When my wife and I were in Washington, DC a few weeks ago, I saw something that caught my eye in the National Art Gallery gift shop. My wife decided to give it to me a few days later as a birthday gift. The item – a quill and an old style ink pen. Now, I’ve routinely written with a fountain pen for many years; I used a Cross fountain pen as I traveled around Iraq, Afghanistan and Kuwait.
I like the juxtaposition of using a fountain pen to sign or annotate computer generated paperwork.
When I was in grade school we were required to use a fountain pen while learning cursive handwriting. Our desks had the hole in the upper right hand corner into which an inkwell had formerly been placed when my father went to that school.

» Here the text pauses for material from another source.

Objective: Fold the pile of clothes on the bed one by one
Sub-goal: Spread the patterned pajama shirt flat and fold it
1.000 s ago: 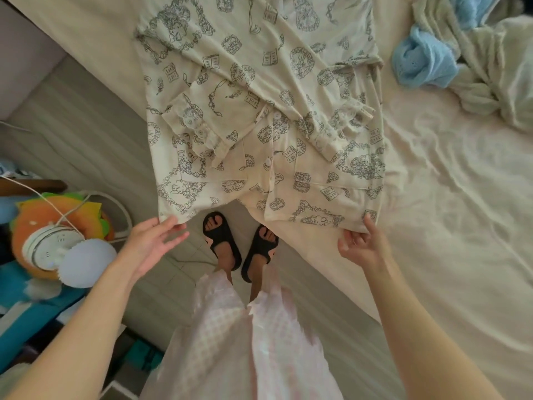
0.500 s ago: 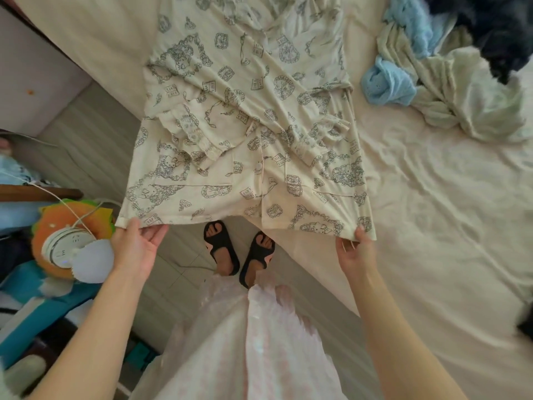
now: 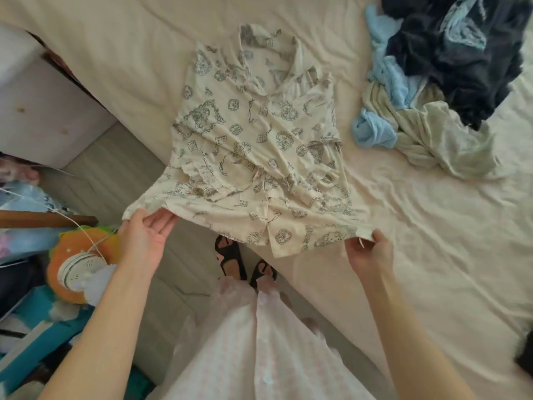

With such extensive experience, I was fairly confident as I picked up the quill, opened the bottle of ink, dipped said quill lightly into the ink, wiped the tip against the bottle and began. My intent was to write a blog entry, scan it and publish it in all its historical finery.
Alas, my handwriting went from barely legible to Charlie Brown’s ink stained pen pal letters with blotches and smudges galore. Even though I have tried repeatedly I am still far from perfecting a skill that children from the earliest days of European settlement on this continent were able to master.
Perhaps the reason that some of the writings from the past were so profound was because the act of writing took time, and that time was available to think about what one wanted to say. Today, we can slapdash a thought through a keyboard, send it as an e-mail (or worse, “Reply All”) with little or no thought, often with unpleasant repercussions.
In thinking; in speaking; in writing – it’s quality that endures, not quantity.